■ Work order
Repeat the data below in full. Pictures must not be part of the copy.

━━━━━ Dataset records

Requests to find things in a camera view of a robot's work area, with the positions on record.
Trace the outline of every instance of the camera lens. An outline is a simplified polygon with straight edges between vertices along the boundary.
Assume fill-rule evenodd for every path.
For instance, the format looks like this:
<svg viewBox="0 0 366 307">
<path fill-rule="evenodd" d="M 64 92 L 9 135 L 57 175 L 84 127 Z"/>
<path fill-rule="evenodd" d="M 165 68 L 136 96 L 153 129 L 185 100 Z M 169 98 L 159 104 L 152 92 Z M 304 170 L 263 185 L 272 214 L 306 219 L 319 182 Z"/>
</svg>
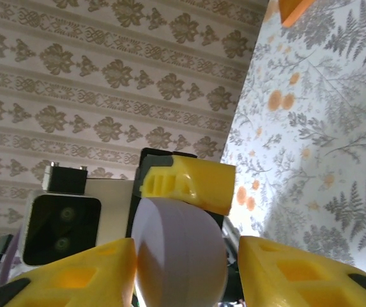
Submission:
<svg viewBox="0 0 366 307">
<path fill-rule="evenodd" d="M 61 211 L 61 219 L 70 222 L 75 217 L 75 211 L 71 207 L 66 207 Z"/>
<path fill-rule="evenodd" d="M 69 248 L 69 238 L 60 238 L 55 242 L 57 251 L 66 251 Z"/>
</svg>

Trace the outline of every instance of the wall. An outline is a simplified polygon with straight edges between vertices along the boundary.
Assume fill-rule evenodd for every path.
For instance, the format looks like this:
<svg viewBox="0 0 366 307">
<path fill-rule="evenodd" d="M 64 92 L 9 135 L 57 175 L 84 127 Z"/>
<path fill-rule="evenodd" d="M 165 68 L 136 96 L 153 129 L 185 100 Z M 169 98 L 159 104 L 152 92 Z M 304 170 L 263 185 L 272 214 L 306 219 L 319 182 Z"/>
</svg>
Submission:
<svg viewBox="0 0 366 307">
<path fill-rule="evenodd" d="M 222 160 L 242 234 L 366 271 L 366 0 L 270 1 Z"/>
<path fill-rule="evenodd" d="M 145 146 L 218 161 L 265 8 L 0 0 L 0 234 L 50 161 L 105 178 Z"/>
</svg>

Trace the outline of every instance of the rectangular cutout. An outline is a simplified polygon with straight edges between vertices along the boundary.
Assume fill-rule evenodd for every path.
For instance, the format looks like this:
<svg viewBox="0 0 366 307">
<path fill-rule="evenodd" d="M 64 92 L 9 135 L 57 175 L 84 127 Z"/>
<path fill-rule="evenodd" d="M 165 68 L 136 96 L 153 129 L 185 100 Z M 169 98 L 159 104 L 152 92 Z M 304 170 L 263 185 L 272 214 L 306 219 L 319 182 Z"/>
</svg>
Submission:
<svg viewBox="0 0 366 307">
<path fill-rule="evenodd" d="M 146 185 L 145 185 L 145 188 L 146 188 L 146 193 L 148 195 L 153 195 L 154 193 L 154 190 L 155 190 L 155 176 L 150 176 L 148 178 L 146 178 Z"/>
<path fill-rule="evenodd" d="M 164 181 L 164 194 L 168 195 L 173 192 L 176 187 L 176 177 L 175 176 L 166 176 Z"/>
<path fill-rule="evenodd" d="M 94 267 L 71 267 L 55 276 L 52 288 L 84 288 L 96 273 Z"/>
<path fill-rule="evenodd" d="M 314 264 L 306 260 L 280 260 L 277 266 L 289 281 L 308 281 L 325 279 Z"/>
<path fill-rule="evenodd" d="M 155 190 L 154 190 L 155 196 L 160 196 L 162 194 L 162 186 L 164 184 L 163 180 L 164 180 L 163 175 L 155 176 Z"/>
</svg>

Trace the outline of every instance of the orange object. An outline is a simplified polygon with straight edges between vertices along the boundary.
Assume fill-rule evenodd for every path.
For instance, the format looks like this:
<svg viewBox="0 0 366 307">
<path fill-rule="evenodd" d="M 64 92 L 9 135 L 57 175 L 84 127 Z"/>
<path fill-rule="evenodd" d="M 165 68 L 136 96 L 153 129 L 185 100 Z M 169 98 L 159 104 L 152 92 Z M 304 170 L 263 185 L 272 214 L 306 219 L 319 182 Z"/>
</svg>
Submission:
<svg viewBox="0 0 366 307">
<path fill-rule="evenodd" d="M 291 27 L 315 0 L 279 0 L 282 25 Z"/>
</svg>

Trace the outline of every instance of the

━━━━━━━━━━

■ Your solution
Requests to find things in a camera view of a robot's work area, with the positions on record.
Trace the outline of every instance of the camera lens. An outline is a simplified polygon with straight edges between vertices along the boundary.
Assume fill-rule evenodd for every path.
For instance, the format looks like this:
<svg viewBox="0 0 366 307">
<path fill-rule="evenodd" d="M 64 92 L 9 135 L 57 175 L 84 127 Z"/>
<path fill-rule="evenodd" d="M 165 68 L 136 96 L 153 129 L 185 100 Z M 169 98 L 159 104 L 152 92 Z M 304 170 L 263 185 L 272 214 L 306 219 L 319 182 Z"/>
</svg>
Submission:
<svg viewBox="0 0 366 307">
<path fill-rule="evenodd" d="M 61 211 L 61 219 L 70 222 L 75 217 L 75 211 L 71 207 L 66 207 Z"/>
<path fill-rule="evenodd" d="M 69 248 L 69 238 L 60 238 L 55 242 L 57 251 L 66 251 Z"/>
</svg>

Trace the outline of every instance of the wall. An outline is a simplified polygon with straight edges between vertices along the boundary.
Assume fill-rule evenodd for every path.
For instance, the format looks like this:
<svg viewBox="0 0 366 307">
<path fill-rule="evenodd" d="M 64 92 L 9 135 L 57 175 L 84 127 Z"/>
<path fill-rule="evenodd" d="M 165 68 L 136 96 L 153 129 L 185 100 Z M 169 98 L 159 104 L 152 92 Z M 304 170 L 263 185 L 272 214 L 306 219 L 319 182 Z"/>
</svg>
Submission:
<svg viewBox="0 0 366 307">
<path fill-rule="evenodd" d="M 222 160 L 242 234 L 366 271 L 366 0 L 270 1 Z"/>
<path fill-rule="evenodd" d="M 145 146 L 218 161 L 265 8 L 0 0 L 0 234 L 50 161 L 105 178 Z"/>
</svg>

Trace the outline of every instance of the rectangular cutout. An outline is a simplified polygon with straight edges between vertices along the boundary.
Assume fill-rule evenodd for every path.
For instance, the format looks like this:
<svg viewBox="0 0 366 307">
<path fill-rule="evenodd" d="M 64 92 L 9 135 L 57 175 L 84 127 Z"/>
<path fill-rule="evenodd" d="M 165 68 L 136 96 L 153 129 L 185 100 Z M 169 98 L 159 104 L 152 92 Z M 304 170 L 263 185 L 272 214 L 306 219 L 319 182 Z"/>
</svg>
Submission:
<svg viewBox="0 0 366 307">
<path fill-rule="evenodd" d="M 146 185 L 145 185 L 145 188 L 146 188 L 146 193 L 148 195 L 153 195 L 154 193 L 154 190 L 155 190 L 155 176 L 150 176 L 148 178 L 146 178 Z"/>
<path fill-rule="evenodd" d="M 164 181 L 164 194 L 168 195 L 173 192 L 176 187 L 176 177 L 175 176 L 166 176 Z"/>
<path fill-rule="evenodd" d="M 94 267 L 71 267 L 55 276 L 52 288 L 84 288 L 96 273 Z"/>
<path fill-rule="evenodd" d="M 314 264 L 306 260 L 280 260 L 277 266 L 289 281 L 308 281 L 325 279 Z"/>
<path fill-rule="evenodd" d="M 155 190 L 154 190 L 155 196 L 160 196 L 162 194 L 162 186 L 164 184 L 163 180 L 164 180 L 163 175 L 155 176 Z"/>
</svg>

Trace the outline of every instance of the orange object. An outline is a simplified polygon with straight edges between vertices along the boundary.
Assume fill-rule evenodd for every path.
For instance, the format looks like this:
<svg viewBox="0 0 366 307">
<path fill-rule="evenodd" d="M 64 92 L 9 135 L 57 175 L 84 127 Z"/>
<path fill-rule="evenodd" d="M 165 68 L 136 96 L 153 129 L 185 100 Z M 169 98 L 159 104 L 152 92 Z M 304 170 L 263 185 L 272 214 L 306 219 L 319 182 Z"/>
</svg>
Submission:
<svg viewBox="0 0 366 307">
<path fill-rule="evenodd" d="M 291 27 L 315 0 L 279 0 L 282 25 Z"/>
</svg>

Trace the outline of every instance of the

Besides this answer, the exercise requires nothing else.